BGS5 TLS 1.2 availability | Telit Cinterion IoT Developer Community
November 13, 2017 - 1:52pm, 3967 views
Hi,
For the BGS5, I'm trying to establish a secured connection to my application server, using my java application:
SecureConnection theConnection = (SecureConnection) Connector.open("ssl://serverurl")
When I try to do this, my application hangs, and the server generates an exception during the SSL-handshaking:
System.Security.Authentication.AuthenticationException: A call to SSPI failed, see inner exception. ---> System.ComponentModel.Win32Exception: The client and server cannot communicate, because they do not possess a common algorithm
I have tried various protocols (SSL3, TLS1.X). My server is using a PKCS #12 file.
What type of algorithms does the BGS5 support?
This is the output of my ATI1:
Cinterion
BGS5
REVISION 01.100
A-REVISION 00.000.21OK
Hello,
You will find the supported algorithms in the Java User's Guide document. If you don't have it please see here: https://iot-developer.thalesgroup.com/documentation/download-documentati...
Have you tested your server with some other client or the application with some othere server?
Maybe it would be possible to make a pcap trace on the server side to see the communication?
Regards,
Bartłomiej
I have created the following c# client application that connects without any problems:
I will try to see in wireshark what the difference is between what the c# client does, and what the BGS5 java module does.
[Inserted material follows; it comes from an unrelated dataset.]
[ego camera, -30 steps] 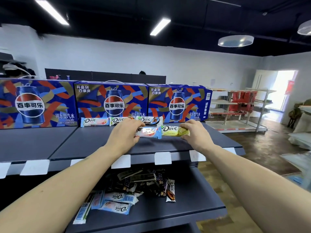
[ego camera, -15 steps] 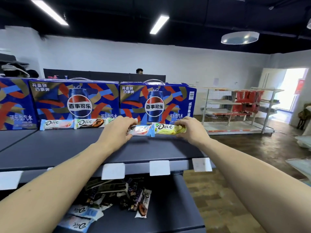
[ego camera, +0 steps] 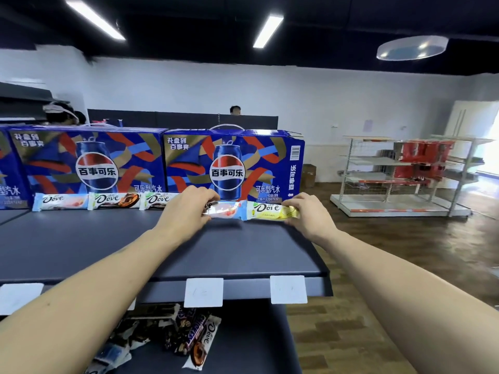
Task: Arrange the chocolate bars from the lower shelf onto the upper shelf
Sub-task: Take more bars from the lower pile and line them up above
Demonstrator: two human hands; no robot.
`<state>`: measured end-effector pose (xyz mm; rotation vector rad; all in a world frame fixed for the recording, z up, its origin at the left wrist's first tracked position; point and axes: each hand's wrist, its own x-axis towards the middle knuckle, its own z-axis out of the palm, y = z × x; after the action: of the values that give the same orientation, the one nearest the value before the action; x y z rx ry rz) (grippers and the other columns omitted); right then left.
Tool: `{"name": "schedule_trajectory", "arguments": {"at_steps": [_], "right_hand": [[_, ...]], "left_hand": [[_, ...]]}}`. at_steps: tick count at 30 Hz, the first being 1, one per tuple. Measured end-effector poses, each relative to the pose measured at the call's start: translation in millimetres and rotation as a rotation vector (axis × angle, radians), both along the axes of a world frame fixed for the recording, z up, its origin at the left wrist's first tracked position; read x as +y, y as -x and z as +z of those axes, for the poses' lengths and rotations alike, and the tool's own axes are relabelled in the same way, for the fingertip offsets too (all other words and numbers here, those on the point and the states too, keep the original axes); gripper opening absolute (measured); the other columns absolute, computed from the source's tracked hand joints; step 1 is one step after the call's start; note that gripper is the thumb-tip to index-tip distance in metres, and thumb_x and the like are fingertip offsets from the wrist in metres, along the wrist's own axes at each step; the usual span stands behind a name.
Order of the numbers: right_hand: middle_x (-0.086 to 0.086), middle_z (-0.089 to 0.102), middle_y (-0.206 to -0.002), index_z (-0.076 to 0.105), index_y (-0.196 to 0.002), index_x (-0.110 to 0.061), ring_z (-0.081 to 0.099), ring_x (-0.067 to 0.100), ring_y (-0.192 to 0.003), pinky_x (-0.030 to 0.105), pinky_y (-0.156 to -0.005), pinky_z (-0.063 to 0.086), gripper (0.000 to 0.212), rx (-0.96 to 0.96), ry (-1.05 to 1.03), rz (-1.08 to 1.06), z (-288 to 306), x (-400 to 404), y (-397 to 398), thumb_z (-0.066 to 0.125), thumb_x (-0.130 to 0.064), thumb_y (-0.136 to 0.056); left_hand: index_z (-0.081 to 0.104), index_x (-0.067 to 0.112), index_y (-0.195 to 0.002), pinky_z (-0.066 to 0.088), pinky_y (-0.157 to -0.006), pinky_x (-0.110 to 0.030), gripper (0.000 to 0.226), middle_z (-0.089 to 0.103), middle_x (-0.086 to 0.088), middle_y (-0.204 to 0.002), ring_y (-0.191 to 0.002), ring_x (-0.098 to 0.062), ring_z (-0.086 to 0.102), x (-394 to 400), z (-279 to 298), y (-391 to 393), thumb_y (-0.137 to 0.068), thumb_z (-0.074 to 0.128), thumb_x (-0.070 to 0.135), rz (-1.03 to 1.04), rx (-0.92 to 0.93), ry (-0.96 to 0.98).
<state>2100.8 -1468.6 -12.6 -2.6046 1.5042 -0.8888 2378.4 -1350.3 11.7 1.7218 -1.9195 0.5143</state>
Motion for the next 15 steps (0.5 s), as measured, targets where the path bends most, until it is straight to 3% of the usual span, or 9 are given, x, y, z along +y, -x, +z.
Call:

I believe that the trace will show us where the problem is and what can be changed to avoid it.
I did run the trace on the server, both for the test-ssl-client c# application that I wrote, and for the J2ME java application that runs on the BGS5. It seems to be a c# server problem.
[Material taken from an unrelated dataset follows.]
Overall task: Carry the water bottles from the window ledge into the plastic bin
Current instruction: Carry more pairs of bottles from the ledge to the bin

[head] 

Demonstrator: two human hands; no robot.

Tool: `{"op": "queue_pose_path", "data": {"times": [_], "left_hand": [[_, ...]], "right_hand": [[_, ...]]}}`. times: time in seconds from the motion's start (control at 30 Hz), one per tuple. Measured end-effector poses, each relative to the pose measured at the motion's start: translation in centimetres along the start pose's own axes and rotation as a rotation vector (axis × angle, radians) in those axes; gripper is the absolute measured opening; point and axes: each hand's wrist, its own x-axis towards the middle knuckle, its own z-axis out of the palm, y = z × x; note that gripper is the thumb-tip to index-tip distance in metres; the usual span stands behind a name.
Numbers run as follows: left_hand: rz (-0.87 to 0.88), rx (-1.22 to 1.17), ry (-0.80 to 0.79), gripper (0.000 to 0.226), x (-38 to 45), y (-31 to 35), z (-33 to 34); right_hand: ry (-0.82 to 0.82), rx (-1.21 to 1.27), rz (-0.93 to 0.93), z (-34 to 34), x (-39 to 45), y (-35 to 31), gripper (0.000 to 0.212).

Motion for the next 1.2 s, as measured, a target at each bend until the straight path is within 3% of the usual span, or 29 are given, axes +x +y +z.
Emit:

The J2ME client correctly seems to send a SSL client handshake, and lists a large number (42, in fact) of possible TLS1.2 cyphers to use:
Cipher Suite: TLS_ECDHE_ECDSA_WITH_AES_256_GCM_SHA384 (0xc02c)
Cipher Suite: TLS_ECDHE_ECDSA_WITH_AES_256_CBC_SHA (0xc00a)
Cipher Suite: TLS_ECDH_ECDSA_WITH_AES_256_GCM_SHA384 (0xc02e)
etc.
Meanwhile, the c# server does not send a ***** response back to the java client, in stead exceptioning out of the connection with the error mentioned above ("The client and server cannot communicate, because they do not possess a common algorithm").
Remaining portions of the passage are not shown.